Caridina dennerli (von Rintelen & Cai, 2008) — discovery summary
von Rintelen, K. & Cai, Y., 2008. Radiation of endemic species flocks in ancient lakes: systematic revision of the freshwater shrimp Caridina H. Milne Edwards, 1837 (Crustacea: Decapoda: Atyidae) from the ancient lakes of Sulawesi, Indonesia, with the description of eight new species. The Raffles Bulletin of Zoology, 56(2): 343–452.
Why this paper matters
The 2008 von Rintelen & Cai paper is the formal taxonomic foundation for the Sulawesi Caridina radiation hobbyists are familiar with. Before it, several of these species were either undescribed or lumped under broader names. After it, the hobby finally had stable Latin binomials to work with — Caridina dennerli, C. spongicola, C. spinata, and others were each given clear type localities and morphological diagnoses.
Key findings, distilled
- The Sulawesi ancient lakes (Matano, Towuti, Mahalona, Poso) host a species flock — a tight cluster of closely related species that radiated from a common ancestor inside the same geographic system.

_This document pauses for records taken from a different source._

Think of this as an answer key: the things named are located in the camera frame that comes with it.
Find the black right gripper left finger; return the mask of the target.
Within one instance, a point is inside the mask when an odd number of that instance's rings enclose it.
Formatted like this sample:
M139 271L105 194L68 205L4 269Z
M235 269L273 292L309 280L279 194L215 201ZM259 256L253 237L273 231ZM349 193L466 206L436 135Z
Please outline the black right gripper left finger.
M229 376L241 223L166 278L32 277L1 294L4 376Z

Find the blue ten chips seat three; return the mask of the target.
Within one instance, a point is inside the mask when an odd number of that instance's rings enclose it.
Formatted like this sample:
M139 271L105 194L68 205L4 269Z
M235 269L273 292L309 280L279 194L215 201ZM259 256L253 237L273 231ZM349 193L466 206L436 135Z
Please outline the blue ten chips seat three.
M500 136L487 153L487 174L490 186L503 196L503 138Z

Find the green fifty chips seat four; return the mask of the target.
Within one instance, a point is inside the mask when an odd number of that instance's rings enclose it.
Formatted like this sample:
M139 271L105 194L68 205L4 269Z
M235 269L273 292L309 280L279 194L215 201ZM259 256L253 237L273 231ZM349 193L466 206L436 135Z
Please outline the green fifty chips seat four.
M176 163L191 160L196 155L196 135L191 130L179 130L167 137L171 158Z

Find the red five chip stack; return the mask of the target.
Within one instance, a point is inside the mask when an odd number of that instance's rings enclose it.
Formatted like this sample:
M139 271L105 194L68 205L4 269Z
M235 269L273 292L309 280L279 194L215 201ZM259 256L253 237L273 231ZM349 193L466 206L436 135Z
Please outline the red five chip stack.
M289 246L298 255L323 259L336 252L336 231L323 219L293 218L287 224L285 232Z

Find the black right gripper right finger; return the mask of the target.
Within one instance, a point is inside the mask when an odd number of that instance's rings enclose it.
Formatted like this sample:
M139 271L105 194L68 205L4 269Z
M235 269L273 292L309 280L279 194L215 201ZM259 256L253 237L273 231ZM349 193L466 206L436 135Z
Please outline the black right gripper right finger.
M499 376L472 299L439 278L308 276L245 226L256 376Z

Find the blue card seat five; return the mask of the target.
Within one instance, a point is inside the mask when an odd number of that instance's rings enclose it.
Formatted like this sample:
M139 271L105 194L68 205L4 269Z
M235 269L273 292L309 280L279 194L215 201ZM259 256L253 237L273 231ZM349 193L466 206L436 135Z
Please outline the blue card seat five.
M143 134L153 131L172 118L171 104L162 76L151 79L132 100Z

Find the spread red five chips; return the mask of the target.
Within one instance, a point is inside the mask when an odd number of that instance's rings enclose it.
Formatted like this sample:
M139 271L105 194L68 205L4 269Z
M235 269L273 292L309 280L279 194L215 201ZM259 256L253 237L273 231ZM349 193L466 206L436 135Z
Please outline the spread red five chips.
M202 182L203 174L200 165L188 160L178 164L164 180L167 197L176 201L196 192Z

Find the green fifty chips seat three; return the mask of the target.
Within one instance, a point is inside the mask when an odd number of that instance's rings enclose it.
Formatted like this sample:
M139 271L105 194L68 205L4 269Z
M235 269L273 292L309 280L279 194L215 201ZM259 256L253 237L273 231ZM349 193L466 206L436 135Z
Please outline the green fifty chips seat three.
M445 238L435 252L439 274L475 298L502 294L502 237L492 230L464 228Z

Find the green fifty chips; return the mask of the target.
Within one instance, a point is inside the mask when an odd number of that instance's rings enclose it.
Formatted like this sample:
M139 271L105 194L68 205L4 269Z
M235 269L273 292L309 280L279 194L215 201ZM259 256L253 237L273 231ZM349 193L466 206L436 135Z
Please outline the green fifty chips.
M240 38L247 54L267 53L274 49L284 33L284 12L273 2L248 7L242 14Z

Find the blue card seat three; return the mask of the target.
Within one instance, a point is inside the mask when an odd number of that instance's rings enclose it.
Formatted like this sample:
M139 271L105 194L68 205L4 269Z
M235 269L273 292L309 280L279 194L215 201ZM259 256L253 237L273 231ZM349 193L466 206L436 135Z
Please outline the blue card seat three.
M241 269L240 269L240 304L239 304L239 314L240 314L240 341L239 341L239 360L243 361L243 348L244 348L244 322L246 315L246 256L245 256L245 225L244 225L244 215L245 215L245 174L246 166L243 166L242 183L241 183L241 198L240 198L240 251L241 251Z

- Caridina dennerli is endemic to Lake Matano specifically, not Sulawesi broadly. Other lakes in the system have their own endemics.

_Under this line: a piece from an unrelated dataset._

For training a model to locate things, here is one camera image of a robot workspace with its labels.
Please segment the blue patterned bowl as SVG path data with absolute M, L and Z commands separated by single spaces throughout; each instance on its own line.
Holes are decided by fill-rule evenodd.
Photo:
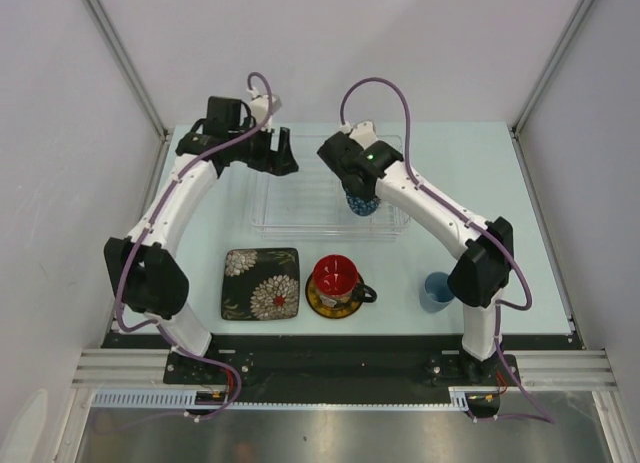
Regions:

- Many species are tied to microhabitats — specific substrates, sponges, or rock types. C. spongicola, for example, lives commensally with freshwater sponges.
Hobbyist implications
- "Sulawesi shrimp" is not a coherent category. C. dennerli (Lake Matano) and C. spongicola (Lake Towuti) come from different lakes with different chemistries.
- The species flock structure suggests that stable, lake-specific water chemistry is what these shrimp evolved against — which is why generic "Sulawesi parameters" are imprecise.
- Wild collection has stressed several of these populations; captive-bred stock from established keepers is both more ethical and more genetically traceable.
The paper itself is open access and worth reading in full if you keep any Sulawesi species.